■ WORK INSTRUCTION
Take the data below. Output it exactly from its first line through the line containing "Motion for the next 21".

Excerpts from a dataset
§

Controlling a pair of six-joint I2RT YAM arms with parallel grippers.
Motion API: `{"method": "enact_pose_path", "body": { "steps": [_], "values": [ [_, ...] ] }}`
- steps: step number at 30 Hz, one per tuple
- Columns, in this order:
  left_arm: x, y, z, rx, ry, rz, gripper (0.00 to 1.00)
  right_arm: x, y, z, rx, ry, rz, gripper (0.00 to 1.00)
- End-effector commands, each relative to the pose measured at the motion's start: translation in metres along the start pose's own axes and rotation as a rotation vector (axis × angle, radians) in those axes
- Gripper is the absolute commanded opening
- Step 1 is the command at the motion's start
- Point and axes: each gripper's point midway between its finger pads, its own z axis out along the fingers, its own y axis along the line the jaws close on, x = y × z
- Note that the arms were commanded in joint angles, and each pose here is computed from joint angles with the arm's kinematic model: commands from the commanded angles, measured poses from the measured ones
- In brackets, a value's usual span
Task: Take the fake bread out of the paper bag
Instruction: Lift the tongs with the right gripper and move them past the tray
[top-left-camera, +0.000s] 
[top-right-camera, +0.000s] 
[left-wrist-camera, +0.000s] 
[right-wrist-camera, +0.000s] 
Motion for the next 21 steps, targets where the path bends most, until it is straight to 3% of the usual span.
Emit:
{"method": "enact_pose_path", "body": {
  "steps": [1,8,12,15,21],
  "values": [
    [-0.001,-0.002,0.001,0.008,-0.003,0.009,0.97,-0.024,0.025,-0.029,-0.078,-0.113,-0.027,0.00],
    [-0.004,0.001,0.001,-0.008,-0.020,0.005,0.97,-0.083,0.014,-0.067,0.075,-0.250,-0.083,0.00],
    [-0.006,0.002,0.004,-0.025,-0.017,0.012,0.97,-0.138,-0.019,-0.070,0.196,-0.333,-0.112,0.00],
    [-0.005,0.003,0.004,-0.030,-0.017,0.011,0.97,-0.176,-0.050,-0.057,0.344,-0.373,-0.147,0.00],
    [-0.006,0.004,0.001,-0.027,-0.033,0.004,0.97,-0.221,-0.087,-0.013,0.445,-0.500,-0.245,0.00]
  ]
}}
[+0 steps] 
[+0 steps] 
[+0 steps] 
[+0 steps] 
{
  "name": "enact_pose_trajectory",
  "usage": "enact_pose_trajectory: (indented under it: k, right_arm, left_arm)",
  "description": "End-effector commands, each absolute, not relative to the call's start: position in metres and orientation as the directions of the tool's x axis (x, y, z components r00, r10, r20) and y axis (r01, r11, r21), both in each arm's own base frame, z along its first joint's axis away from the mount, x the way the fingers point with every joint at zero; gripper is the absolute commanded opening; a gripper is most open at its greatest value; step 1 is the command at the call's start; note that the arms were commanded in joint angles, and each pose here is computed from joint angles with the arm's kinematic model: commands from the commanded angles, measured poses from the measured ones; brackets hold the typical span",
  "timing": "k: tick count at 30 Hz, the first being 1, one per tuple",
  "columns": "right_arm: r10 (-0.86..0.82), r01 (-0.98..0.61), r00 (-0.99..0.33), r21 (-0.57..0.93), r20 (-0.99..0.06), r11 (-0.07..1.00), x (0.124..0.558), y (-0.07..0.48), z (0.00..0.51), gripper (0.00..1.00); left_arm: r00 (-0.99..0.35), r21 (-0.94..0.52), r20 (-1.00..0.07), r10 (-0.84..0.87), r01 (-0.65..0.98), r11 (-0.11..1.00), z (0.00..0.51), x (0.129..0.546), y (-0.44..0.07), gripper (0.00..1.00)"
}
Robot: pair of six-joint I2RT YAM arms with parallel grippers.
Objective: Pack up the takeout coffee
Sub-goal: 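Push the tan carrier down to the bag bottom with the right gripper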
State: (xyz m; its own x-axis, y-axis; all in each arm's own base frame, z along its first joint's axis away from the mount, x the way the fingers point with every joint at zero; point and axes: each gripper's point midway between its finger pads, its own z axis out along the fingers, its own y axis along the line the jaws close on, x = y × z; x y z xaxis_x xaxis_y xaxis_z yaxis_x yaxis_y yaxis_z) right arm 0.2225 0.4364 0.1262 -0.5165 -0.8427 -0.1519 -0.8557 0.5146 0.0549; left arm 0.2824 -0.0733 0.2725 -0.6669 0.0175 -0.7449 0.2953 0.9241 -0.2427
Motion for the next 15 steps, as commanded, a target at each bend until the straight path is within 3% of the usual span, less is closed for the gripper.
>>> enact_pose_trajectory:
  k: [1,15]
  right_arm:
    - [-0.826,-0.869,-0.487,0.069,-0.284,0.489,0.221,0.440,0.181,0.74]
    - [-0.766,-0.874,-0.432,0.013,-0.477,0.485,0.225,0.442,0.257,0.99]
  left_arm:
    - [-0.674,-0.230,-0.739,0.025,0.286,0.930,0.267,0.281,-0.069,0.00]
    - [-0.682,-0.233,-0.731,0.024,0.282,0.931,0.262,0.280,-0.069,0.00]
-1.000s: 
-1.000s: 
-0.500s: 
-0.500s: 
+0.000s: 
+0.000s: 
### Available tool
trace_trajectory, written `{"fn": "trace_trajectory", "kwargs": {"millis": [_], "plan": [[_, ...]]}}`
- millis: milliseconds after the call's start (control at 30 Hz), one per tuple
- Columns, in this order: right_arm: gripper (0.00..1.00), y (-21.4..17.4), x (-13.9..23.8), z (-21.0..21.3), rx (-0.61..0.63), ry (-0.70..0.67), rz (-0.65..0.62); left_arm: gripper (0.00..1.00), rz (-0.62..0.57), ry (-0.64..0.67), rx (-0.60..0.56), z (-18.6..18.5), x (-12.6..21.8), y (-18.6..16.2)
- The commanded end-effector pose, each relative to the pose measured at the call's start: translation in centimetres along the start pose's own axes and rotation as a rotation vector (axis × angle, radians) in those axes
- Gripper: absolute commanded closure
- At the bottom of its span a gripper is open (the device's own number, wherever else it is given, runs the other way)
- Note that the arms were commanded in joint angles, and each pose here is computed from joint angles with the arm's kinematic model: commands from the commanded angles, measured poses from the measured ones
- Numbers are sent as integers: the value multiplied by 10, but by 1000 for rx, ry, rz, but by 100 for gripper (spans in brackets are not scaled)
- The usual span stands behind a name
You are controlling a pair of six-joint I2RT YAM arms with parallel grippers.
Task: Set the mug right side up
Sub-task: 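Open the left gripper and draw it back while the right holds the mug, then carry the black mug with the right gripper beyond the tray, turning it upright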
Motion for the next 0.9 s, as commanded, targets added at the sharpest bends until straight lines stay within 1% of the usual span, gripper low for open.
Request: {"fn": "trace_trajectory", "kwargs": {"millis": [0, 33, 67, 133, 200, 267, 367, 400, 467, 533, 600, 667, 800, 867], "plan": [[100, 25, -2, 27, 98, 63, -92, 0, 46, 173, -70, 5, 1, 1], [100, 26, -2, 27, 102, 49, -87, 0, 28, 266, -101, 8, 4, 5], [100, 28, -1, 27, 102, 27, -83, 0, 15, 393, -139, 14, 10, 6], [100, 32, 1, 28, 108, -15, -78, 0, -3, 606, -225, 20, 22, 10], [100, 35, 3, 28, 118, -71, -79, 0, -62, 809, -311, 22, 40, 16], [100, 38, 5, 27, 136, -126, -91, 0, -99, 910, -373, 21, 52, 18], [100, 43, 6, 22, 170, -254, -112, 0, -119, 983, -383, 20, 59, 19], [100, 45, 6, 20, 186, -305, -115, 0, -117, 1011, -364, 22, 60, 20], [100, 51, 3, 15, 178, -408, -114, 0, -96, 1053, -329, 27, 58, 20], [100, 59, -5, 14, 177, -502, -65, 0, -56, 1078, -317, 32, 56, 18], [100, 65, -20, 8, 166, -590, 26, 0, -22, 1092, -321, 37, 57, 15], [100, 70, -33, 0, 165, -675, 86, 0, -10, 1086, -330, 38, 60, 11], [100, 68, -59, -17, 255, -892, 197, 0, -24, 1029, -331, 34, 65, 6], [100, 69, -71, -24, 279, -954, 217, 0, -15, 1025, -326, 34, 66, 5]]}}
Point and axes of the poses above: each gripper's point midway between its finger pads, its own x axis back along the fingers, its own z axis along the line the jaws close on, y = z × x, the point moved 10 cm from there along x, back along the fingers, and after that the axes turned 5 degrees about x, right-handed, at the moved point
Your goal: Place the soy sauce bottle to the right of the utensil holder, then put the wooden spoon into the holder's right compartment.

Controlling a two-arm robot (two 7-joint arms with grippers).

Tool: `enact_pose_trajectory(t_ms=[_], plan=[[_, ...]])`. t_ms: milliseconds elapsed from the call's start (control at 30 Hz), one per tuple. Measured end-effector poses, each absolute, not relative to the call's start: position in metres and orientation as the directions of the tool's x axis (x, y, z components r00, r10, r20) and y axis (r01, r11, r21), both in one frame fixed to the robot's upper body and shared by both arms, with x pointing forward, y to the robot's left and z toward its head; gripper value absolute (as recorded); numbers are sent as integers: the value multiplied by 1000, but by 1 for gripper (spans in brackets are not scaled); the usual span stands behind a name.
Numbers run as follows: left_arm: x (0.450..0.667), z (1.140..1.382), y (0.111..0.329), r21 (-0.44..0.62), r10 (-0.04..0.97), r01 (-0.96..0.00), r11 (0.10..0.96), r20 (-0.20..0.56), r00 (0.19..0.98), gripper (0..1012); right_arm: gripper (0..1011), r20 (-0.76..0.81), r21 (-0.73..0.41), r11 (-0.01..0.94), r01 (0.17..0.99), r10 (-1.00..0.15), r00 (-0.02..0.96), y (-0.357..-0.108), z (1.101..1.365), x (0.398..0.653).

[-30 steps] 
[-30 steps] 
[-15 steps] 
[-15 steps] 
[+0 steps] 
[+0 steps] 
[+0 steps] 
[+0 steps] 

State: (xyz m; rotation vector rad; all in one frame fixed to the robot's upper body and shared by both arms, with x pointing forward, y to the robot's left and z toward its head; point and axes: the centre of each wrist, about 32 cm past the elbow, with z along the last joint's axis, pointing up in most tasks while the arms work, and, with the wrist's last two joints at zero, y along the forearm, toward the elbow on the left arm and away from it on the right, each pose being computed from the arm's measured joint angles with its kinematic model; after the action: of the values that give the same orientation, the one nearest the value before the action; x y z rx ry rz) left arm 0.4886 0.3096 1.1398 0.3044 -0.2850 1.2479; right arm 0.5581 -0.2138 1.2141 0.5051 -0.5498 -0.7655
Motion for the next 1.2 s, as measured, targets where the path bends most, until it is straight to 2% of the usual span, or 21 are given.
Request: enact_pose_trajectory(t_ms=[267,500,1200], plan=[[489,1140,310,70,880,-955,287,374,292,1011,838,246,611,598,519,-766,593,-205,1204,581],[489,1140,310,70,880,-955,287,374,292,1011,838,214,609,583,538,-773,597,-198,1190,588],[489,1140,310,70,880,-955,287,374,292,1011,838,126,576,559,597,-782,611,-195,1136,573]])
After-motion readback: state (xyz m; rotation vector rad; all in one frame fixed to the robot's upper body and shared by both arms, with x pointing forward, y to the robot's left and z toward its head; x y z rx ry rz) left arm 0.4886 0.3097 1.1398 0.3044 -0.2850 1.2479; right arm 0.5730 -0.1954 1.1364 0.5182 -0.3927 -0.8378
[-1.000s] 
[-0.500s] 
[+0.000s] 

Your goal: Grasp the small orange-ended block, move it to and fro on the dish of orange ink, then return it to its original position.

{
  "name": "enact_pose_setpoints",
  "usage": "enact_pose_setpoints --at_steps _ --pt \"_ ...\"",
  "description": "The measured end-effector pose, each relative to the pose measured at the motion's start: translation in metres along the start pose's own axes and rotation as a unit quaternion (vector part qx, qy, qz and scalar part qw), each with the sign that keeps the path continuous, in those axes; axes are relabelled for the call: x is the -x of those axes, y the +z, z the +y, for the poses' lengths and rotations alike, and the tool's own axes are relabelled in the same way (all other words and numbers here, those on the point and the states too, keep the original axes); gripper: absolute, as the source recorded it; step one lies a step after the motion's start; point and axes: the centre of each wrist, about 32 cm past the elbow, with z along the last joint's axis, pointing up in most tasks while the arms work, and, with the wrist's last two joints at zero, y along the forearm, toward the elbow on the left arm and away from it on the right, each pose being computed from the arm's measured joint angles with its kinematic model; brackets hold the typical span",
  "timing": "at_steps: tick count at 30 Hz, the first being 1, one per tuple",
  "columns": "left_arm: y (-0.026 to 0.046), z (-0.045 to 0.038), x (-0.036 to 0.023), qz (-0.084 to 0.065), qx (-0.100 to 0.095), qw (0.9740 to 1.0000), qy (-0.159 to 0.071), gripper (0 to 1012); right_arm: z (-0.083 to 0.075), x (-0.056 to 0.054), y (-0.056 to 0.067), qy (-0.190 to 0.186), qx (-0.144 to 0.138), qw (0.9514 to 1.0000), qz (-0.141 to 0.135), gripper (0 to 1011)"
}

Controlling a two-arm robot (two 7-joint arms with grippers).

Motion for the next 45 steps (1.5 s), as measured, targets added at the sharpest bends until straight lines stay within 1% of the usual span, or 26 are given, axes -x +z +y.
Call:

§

■ FINAL ANSWER
Controlling a pair of six-joint I2RT YAM arms with parallel grippers.
Motion API: `{"method": "enact_pose_path", "body": { "steps": [_], "values": [ [_, ...] ] }}`
- steps: step number at 30 Hz, one per tuple
- Columns, in this order:
  left_arm: x, y, z, rx, ry, rz, gripper (0.00 to 1.00)
  right_arm: x, y, z, rx, ry, rz, gripper (0.00 to 1.00)
- End-effector commands, each relative to the pose measured at the motion's start: translation in metres along the start pose's own axes and rotation as a rotation vector (axis × angle, radians) in those axes
- Gripper is the absolute commanded opening
- Step 1 is the command at the motion's start
- Point and axes: each gripper's point midway between its finger pads, its own z axis out along the fingers, its own y axis along the line the jaws close on, x = y × z
- Note that the arms were commanded in joint angles, and each pose here is computed from joint angles with the arm's kinematic model: commands from the commanded angles, measured poses from the measured ones
- In brackets, a value's usual span
Task: Take the fake bread out of the paper bag
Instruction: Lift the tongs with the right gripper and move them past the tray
[top-left-camera, +0.000s] 
[top-right-camera, +0.000s] 
[left-wrist-camera, +0.000s] 
[right-wrist-camera, +0.000s] 
Motion for the next 21 steps, targets where the path bends most, until it is straight to 3% of the usual span.

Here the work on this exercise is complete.